Competing Motivations: When More Incentives Lead to Less Effort
Speaker: Kieran Gibson
Affiliation: The University of Queensland
Location: Level 6 Boardroom (629), Colin Clark Building (#39), St Lucia Campus
Zoom: https://uqz.zoom.us/j/82603079317
Abstract: I propose a framework of competing motivations that suggests a weak incentive can diminish the appeal of a strong incentive. This occurs when motivations interfere with one another, rather than adding together. Consequently, combining a strong incentive with a weak one may be less effective than offering the strong incentive alone. I demonstrate this in two preregistered experiments on MTurk CloudResearch (N = 2,517).
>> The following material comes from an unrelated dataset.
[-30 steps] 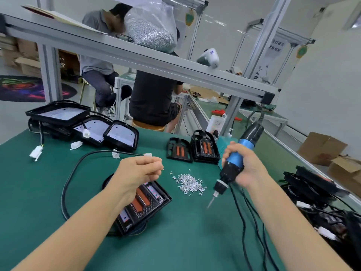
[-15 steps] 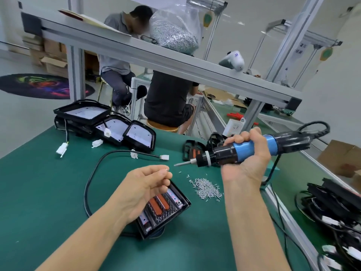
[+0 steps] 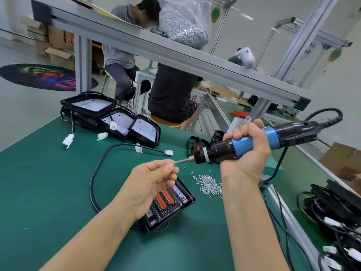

In the first study, participants completed effort tasks incentivized with monetary rewards, charitable rewards, or both. Those motivated solely by monetary rewards completed 23% more tasks than participants offered the same monetary reward paired with a charitable incentive. In the second study, participants completed tasks incentivized with monetary rewards, a chance to win a gift card, or both. Participants offered both incentives did not perform better than those offered only monetary rewards; when accounting for heterogeneity in preferences for the gift card incentive, the combined incentive scheme resulted in significantly fewer tasks completed compared to those working only for monetary rewards. These findings support the competing motivations hypothesis and underscore the need to reconsider the conventional additive approach to incentive design.